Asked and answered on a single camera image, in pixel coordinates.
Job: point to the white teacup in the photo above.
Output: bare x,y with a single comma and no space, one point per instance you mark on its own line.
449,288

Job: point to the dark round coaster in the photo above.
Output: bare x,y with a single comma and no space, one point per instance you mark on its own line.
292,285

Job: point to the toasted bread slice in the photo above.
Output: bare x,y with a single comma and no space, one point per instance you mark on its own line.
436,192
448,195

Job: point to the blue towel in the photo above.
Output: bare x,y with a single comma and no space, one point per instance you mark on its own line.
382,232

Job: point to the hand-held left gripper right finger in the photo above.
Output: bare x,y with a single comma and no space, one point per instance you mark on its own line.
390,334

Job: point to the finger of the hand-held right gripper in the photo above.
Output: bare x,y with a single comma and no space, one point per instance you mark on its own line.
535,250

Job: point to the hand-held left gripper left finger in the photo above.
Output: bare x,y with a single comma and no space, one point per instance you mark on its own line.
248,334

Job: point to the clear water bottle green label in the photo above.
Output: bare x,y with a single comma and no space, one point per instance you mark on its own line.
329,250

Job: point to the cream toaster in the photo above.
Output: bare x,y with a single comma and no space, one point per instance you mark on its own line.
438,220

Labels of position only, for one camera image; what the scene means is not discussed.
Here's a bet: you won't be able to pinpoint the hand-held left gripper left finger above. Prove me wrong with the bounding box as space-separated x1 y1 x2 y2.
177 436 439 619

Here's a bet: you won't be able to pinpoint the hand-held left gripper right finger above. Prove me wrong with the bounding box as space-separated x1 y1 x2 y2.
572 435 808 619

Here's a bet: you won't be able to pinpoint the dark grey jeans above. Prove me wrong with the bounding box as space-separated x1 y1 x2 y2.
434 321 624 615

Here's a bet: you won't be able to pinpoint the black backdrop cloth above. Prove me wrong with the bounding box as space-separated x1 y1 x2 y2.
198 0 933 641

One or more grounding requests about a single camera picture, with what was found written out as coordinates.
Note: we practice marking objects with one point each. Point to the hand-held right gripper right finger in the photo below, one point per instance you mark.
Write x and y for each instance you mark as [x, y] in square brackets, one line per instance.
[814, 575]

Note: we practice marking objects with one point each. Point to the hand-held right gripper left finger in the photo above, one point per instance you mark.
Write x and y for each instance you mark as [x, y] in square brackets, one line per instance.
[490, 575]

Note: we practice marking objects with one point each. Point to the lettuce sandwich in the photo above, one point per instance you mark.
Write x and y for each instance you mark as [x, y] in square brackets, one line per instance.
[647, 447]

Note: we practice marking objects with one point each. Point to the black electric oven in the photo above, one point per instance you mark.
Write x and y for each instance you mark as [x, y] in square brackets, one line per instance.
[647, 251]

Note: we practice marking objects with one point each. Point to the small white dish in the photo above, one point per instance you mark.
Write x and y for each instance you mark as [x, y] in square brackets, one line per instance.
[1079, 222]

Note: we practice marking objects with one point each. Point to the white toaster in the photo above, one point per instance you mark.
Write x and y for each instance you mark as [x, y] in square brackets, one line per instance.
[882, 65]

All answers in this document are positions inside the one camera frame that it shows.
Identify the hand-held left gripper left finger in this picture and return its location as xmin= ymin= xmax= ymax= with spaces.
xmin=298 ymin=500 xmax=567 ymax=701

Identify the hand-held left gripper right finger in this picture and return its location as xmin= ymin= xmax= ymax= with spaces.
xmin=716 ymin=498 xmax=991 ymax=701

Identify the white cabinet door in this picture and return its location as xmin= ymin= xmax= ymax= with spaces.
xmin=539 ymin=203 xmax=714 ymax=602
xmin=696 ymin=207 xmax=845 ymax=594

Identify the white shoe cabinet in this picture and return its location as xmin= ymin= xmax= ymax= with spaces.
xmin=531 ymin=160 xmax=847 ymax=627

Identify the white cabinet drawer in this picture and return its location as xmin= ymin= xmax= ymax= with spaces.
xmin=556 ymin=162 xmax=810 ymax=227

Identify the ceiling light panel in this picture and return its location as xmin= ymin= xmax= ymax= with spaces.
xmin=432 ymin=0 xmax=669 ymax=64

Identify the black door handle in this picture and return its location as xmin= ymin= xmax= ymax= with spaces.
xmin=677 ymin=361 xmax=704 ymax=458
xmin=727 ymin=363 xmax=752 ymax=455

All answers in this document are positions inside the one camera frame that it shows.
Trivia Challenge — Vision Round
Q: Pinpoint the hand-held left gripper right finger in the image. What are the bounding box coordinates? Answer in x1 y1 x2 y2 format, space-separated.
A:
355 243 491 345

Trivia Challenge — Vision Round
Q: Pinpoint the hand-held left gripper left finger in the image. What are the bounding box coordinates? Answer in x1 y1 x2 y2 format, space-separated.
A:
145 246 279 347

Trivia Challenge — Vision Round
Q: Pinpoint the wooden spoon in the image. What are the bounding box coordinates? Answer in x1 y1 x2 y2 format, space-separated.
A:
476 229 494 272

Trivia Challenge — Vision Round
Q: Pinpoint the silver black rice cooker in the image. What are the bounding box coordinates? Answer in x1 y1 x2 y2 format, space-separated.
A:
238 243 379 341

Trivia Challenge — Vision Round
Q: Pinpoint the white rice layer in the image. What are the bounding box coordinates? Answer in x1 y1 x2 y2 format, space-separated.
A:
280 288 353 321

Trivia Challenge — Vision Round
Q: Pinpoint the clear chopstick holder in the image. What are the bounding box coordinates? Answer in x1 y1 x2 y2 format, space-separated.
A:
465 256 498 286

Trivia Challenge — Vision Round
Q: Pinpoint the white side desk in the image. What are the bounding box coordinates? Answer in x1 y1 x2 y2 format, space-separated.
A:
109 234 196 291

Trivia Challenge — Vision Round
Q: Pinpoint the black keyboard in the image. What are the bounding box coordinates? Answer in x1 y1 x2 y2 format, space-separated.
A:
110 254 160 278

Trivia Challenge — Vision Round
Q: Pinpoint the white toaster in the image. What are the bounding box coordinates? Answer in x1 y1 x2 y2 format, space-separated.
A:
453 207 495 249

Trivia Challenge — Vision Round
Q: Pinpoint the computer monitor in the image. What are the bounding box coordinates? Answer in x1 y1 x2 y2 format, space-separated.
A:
———
* **INSTRUCTIONS FOR THE TASK**
Could you work out how many lines in the records include "Note"? Answer with the number only.

* **RESULT OF THIS TASK**
6